→ **WHAT IS REQUIRED**:
The line with "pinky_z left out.", the line with "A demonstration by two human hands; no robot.", and all lines between them in the material below: return these exactly, and no others.

▽

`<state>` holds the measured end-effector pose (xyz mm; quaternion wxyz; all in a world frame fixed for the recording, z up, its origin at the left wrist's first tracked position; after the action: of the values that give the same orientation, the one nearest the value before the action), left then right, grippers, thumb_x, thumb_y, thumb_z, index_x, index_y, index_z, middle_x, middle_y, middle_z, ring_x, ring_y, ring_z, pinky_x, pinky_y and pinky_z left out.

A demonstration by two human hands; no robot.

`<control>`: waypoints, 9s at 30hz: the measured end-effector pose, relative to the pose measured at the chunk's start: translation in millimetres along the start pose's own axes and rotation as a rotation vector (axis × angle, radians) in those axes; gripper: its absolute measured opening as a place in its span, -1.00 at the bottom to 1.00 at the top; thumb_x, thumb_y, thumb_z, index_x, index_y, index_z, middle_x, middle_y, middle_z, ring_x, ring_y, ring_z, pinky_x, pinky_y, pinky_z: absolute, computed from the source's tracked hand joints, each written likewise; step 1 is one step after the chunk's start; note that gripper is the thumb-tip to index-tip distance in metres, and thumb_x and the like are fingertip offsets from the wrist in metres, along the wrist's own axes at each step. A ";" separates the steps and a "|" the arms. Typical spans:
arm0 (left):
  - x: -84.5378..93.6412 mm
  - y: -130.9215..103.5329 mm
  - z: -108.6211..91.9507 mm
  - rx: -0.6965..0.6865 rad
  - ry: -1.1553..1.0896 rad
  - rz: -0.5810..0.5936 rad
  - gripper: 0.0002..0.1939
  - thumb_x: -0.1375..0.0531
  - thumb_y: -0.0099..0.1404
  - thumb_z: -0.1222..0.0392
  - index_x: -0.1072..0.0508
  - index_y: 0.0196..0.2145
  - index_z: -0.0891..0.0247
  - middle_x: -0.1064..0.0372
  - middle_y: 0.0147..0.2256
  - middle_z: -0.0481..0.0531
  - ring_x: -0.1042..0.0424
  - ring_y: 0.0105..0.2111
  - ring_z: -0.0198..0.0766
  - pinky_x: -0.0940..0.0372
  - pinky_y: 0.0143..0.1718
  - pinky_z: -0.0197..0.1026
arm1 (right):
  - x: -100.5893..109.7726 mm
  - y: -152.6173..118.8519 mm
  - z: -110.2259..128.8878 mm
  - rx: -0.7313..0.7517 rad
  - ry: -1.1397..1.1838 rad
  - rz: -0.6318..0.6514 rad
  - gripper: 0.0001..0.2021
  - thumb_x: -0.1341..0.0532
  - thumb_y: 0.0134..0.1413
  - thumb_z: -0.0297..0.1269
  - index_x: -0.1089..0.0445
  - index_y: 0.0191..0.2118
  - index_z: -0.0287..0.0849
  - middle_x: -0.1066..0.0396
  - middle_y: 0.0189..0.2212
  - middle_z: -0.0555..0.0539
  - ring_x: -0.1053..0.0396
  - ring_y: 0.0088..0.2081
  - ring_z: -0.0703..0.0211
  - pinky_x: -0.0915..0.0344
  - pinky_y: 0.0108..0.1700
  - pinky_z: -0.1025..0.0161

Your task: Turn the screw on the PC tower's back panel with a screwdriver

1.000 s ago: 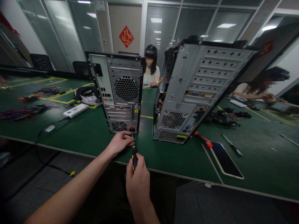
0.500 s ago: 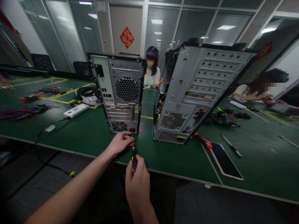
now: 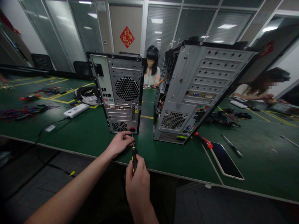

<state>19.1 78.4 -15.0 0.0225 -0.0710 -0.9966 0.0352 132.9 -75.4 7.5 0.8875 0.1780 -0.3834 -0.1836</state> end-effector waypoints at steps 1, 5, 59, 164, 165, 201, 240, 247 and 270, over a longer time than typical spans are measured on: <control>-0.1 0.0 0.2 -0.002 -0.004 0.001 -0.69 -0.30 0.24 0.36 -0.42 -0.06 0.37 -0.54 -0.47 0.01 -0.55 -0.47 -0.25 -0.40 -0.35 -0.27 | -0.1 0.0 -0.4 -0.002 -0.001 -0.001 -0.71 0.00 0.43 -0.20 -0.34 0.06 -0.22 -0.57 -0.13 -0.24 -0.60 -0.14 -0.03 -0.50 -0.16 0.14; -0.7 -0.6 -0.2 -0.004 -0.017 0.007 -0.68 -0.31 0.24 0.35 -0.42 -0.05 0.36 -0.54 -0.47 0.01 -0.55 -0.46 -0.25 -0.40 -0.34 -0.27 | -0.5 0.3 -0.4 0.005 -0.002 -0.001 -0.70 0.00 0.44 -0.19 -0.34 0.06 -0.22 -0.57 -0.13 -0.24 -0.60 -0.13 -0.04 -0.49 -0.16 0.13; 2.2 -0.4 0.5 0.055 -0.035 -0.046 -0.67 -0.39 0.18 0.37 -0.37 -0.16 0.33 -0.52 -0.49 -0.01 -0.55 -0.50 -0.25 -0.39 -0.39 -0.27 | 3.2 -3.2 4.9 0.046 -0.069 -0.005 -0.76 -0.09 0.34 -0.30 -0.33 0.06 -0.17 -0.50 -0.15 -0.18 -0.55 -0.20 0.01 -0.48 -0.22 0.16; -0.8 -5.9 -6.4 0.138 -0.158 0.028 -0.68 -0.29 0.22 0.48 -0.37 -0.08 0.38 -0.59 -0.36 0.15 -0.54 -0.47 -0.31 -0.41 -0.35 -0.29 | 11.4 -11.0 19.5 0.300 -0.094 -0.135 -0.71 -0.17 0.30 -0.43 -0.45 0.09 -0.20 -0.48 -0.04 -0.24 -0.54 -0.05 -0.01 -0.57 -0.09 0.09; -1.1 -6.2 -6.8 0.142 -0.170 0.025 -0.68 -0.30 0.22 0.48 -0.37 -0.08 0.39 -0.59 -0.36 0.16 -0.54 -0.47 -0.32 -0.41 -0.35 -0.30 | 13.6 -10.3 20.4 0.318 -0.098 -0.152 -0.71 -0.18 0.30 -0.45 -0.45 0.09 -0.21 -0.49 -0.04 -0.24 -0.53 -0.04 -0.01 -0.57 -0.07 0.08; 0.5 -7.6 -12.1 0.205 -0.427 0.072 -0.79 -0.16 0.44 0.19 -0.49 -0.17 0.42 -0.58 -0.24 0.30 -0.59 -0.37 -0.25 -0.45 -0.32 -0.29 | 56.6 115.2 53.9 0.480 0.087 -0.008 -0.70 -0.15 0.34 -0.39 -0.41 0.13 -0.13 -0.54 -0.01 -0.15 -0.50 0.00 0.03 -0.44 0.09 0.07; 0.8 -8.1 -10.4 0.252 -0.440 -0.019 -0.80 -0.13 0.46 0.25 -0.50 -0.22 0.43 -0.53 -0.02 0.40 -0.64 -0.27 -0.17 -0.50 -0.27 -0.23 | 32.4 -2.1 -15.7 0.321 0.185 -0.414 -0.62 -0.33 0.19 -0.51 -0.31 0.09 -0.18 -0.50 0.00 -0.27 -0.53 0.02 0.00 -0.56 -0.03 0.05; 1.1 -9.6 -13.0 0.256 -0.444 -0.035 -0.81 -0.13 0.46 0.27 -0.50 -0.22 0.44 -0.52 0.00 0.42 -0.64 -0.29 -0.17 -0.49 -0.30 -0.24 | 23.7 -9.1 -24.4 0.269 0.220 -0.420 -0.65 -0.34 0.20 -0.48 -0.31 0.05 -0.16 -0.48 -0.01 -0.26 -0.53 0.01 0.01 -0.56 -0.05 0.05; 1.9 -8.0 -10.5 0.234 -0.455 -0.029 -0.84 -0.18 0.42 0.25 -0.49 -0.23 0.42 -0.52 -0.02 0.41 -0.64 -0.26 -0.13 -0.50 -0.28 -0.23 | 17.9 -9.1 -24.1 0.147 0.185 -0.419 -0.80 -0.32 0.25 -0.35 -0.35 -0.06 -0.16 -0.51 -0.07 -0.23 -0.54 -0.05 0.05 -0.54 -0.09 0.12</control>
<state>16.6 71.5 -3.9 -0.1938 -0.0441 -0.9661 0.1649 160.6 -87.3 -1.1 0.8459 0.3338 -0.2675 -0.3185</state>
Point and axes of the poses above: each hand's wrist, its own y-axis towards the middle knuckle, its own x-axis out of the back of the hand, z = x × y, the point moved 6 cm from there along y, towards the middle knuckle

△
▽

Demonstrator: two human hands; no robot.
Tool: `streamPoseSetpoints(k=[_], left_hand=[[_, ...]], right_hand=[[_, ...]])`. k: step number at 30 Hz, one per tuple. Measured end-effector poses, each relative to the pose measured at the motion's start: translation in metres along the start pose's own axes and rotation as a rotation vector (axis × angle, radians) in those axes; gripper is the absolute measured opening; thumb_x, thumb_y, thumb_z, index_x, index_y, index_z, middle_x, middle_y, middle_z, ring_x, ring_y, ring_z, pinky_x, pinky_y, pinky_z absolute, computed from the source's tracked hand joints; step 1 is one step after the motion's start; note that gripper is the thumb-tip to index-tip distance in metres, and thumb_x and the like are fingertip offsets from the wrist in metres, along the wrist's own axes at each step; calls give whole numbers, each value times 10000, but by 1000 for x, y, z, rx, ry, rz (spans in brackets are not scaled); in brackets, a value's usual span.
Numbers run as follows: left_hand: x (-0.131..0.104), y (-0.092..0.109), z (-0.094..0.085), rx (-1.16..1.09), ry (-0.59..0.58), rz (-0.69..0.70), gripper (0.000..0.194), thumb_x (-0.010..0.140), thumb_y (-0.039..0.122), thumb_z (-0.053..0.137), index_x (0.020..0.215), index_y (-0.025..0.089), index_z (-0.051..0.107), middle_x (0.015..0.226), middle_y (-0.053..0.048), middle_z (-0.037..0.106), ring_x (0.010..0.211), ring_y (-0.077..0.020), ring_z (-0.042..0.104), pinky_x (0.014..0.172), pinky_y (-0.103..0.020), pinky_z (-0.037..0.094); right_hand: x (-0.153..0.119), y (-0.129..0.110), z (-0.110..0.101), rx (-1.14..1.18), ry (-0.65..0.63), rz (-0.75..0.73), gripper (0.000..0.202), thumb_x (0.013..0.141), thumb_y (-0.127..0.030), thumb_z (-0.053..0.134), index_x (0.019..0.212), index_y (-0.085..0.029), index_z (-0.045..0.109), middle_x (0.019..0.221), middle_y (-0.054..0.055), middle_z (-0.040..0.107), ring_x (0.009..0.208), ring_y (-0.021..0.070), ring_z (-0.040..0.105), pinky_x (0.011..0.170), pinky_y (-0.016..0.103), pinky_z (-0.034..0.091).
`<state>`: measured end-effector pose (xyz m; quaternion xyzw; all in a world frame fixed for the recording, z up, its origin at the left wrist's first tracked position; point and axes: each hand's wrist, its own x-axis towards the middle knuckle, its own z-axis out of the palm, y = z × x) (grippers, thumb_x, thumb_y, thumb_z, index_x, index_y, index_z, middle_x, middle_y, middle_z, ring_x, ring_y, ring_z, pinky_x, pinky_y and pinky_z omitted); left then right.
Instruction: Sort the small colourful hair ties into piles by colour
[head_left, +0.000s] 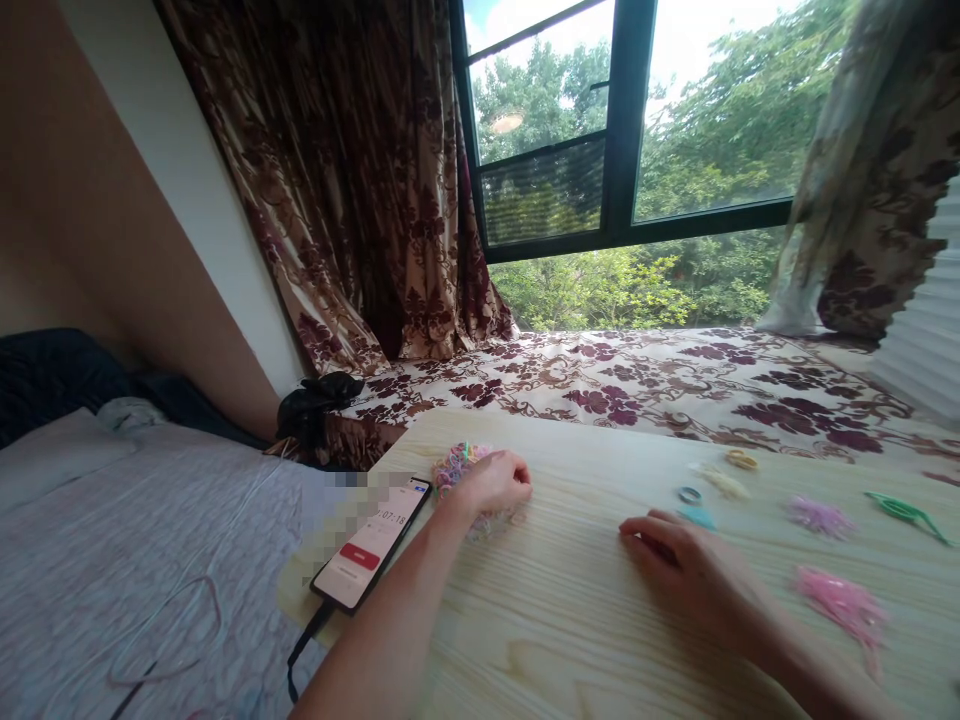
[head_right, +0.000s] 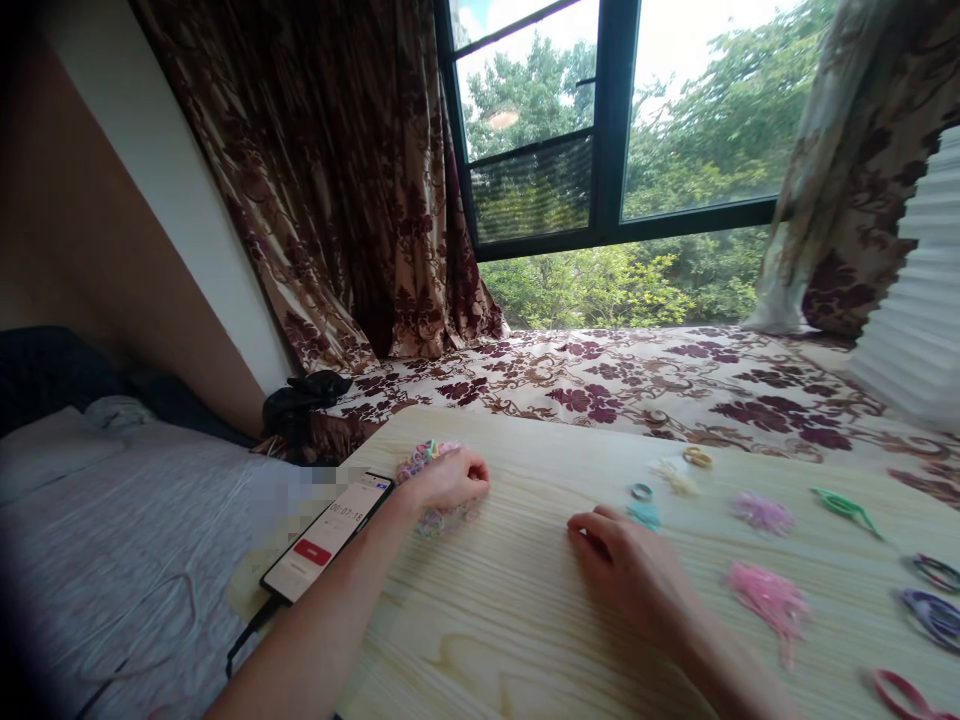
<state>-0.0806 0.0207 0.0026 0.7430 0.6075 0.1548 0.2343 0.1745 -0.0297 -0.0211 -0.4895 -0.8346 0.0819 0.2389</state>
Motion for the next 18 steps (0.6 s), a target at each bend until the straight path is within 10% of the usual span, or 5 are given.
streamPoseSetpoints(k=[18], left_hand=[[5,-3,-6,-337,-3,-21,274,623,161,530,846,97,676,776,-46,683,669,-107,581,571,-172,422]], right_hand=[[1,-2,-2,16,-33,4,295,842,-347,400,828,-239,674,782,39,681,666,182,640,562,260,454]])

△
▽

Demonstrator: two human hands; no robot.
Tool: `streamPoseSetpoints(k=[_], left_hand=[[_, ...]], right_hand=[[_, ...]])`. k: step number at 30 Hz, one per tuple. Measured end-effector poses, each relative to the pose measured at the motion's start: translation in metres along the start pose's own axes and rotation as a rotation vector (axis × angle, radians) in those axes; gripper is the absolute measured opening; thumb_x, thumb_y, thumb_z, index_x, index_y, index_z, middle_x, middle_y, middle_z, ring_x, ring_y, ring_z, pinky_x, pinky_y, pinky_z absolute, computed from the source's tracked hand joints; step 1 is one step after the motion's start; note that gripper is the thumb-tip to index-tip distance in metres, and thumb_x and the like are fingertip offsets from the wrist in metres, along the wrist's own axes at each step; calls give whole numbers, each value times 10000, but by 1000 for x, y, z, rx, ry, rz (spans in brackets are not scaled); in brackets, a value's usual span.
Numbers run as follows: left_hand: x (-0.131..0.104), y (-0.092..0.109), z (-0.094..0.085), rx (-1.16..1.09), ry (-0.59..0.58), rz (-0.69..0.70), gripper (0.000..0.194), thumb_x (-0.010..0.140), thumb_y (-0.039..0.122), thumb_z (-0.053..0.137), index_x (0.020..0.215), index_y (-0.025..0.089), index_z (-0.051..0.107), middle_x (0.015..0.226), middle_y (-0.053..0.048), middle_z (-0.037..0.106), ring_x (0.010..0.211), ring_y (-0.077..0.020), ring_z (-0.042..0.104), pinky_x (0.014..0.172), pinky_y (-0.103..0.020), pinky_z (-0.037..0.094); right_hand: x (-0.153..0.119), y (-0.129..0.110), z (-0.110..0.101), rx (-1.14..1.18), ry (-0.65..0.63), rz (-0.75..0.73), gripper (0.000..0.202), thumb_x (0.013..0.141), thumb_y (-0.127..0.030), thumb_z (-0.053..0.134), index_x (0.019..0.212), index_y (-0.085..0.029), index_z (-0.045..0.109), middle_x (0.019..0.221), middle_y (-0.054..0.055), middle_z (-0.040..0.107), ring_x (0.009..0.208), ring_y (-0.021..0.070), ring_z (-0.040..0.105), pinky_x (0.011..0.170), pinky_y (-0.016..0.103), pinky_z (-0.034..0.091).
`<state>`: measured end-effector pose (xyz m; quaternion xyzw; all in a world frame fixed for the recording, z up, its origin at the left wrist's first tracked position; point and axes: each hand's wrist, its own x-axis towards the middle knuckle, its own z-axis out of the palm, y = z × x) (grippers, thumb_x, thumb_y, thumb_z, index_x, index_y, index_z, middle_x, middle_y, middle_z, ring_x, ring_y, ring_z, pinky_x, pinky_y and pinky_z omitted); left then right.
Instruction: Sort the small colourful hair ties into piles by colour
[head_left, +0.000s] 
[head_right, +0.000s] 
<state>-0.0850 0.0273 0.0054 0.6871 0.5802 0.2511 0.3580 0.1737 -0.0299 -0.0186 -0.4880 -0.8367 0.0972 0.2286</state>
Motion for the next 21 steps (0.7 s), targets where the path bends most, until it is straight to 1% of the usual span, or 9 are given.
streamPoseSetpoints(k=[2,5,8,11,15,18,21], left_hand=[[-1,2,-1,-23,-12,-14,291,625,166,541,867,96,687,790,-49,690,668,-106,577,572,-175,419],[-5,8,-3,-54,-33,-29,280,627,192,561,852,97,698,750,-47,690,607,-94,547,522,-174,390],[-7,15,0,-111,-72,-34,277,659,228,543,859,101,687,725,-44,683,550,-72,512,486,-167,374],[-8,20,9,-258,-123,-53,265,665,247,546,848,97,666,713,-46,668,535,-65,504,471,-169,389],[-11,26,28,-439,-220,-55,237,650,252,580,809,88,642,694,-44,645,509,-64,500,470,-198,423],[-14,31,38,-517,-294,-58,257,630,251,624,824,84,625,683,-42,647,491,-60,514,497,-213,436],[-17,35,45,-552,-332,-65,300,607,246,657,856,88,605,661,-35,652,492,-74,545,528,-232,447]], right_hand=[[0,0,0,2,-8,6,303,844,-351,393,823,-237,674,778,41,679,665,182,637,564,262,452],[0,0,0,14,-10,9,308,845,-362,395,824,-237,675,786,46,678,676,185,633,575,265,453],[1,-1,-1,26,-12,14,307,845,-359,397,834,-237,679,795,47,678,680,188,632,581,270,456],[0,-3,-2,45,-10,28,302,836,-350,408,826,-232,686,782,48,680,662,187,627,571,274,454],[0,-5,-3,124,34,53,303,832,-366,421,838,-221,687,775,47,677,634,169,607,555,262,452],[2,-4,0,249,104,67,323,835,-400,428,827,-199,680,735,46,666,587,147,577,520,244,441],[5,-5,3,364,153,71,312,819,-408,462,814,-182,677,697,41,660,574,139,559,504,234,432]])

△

→ **ANSWER FOR THIS EXERCISE**:
`<state>` holds the measured end-effector pose (xyz mm; quaternion wxyz; all in a world frame fixed for the recording, z up, its origin at the left wrist's first tracked position; after the action: of the values that give the same orientation, the one nearest the value before the action), left then right, grippers, thumb_x, thumb_y, thumb_z, index_x, index_y, index_z, middle_x, middle_y, middle_z, ring_x, ring_y, ring_z, pinky_x, pinky_y and pinky_z left out.

A demonstration by two human hands; no robot.

Work on this exercise has concluded.